From deep inside the tree came the sound of a scream. “Let me go!” Shireen pulled her arm free.
“No!” Orlando grabbed her again. “I won’t lose you. Think! Thaddeus is gone. I’m sorry, but it’s true. I don’t know why they let us go, but they did, and we need to take advantage of that, and tell Jediah and Florian what we found.”
Shireen jerked her arm again, but Orlando kept a tight grip. Everything that made her who she was, was telling her to go after Thaddeus, to rescue him. He had given his final strength to get them out of there, how could she abandon him now? Without the Soul Gaunts’ fear pushing against her, her own strength of will was back in full effect.

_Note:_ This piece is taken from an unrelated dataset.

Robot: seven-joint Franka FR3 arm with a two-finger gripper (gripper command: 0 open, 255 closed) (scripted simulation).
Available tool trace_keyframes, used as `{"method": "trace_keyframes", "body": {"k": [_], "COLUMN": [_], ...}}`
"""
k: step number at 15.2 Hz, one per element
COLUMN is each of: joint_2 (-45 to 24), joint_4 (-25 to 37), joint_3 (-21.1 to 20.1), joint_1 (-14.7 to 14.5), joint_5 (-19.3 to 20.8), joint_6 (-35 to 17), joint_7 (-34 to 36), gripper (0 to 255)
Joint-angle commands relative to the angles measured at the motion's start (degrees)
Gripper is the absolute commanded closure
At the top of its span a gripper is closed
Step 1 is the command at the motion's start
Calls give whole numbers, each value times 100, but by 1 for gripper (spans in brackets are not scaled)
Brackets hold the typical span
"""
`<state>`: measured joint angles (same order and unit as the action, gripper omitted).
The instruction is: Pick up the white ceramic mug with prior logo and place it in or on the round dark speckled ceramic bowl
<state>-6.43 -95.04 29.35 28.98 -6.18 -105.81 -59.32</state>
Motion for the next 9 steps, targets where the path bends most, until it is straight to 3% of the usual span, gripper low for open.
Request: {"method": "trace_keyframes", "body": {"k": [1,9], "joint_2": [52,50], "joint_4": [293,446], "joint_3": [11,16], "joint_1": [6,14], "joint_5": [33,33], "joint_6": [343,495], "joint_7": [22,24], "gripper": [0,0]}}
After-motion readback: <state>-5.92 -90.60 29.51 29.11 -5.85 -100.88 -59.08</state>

She turned to Orlando. “How can we leave him? You heard him just now. He’s still alive.”
“They’re playing with him. They’re cruel, and vicious, and horrible. They’re going to use his pain to hurt us as well. I hate them too, but we don’t stand a chance. We need to get help. Yes, Thaddeus will probably be dead by the time we can get back here, but at this point, that might be a kindness. Now come on!”
He stepped through the doorway and back into the light of the Rustling Elms compound. Shireen reluctantly let herself be led away, but as she did, another scream came from within the tree. She paused, dropped her head and then stepped away.
Outside felt worse than it had when they first arrived. After the darkness and decay of the tree, it should have felt bright and cheerful, but instead, the bodies still strewn everywhere, and the blood that had pooled in sticky puddles attracting flies, made a mockery of the day. It was a grim reminder that either the Soul Gaunts had attacked at night, or they were in league with something that was able to brave the light.
She kept her sword drawn as they walked to their horses and mounted. Orlando took the reins of Thaddeus’s horse and they began to ride away, slowly at first, reluctant to leave the mage behind, but quicker as they drew away from the compound.
An hour later, they arrived back at Whispering Pines where they were shown to the main tree and ushered inside immediately.
“What happened? Where’s Thaddeus?” Florian was on his feet, a look of worry on his face as they entered the room. Word must have gone ahead of them as they rode through the compound that although three of them had left, only two returned.
“Gone,” Shireen said. She felt numb, exhausted. She had kept her sword out the whole ride back, even through the relative safety of the Whispering Pines compound, but now finally sheathed it. “I am sorry, Lord Florian. He saved us though.” Her voice was quie
t, and she sank into a nearby chair, looking only at the floor.
“What happened?” he asked again, his voice dangerously low.
“Florian, be patient,” Jediah said. “We’ll get answers. Orlando?”
It was fitting that Jediah ask him rather than her. He knew his people well, their strengths and their weaknesses. He knew that out of the two of them, Orlando was more level-headed and apt to think things through, whereas she had a harder time controlling her emotions.
“It was Soul Gaunts,” she heard her love reply, his voice soft and halting. “Not one, but several. A lot. I don’t know how many. They took Rustling Elms. Killed everyone and left the bodies. We went in, not knowing what we would find, but the tree was…it was dying, from the inside. They trapped us. At first, we thought it was one, and started to leave, but then…they were everywhere, and the light was dying. Thaddeus. He saved us. He caused the stone to light up again, stronger this time, but it wasted him, used all of his strength.”
He paused. Shireen felt a touch on her shoulder and glanced up. Jediah held a cup out to her, filled with a strong wine. She drained it in one quick swallow, while he did the same for Orlando. Florian stood off to the side, his face a mask of icy calm.
Orlando took a drink and continued. “They wouldn’t let us leave. They herded us, like animals, to the door, but it was shut tight. We couldn’t get it open, and then Thaddeus. He tried, Lord, he tried with all his strength, but it wasn’t enough. The light went out, and they took him. They pulled him away from us, into the darkness.”
Shireen was glad that he didn’t mention them hearing Thaddeus scream. There was no reason to cause Florian more pain than they had to, and she was sure that his mind was supplying plenty of horrors on its own.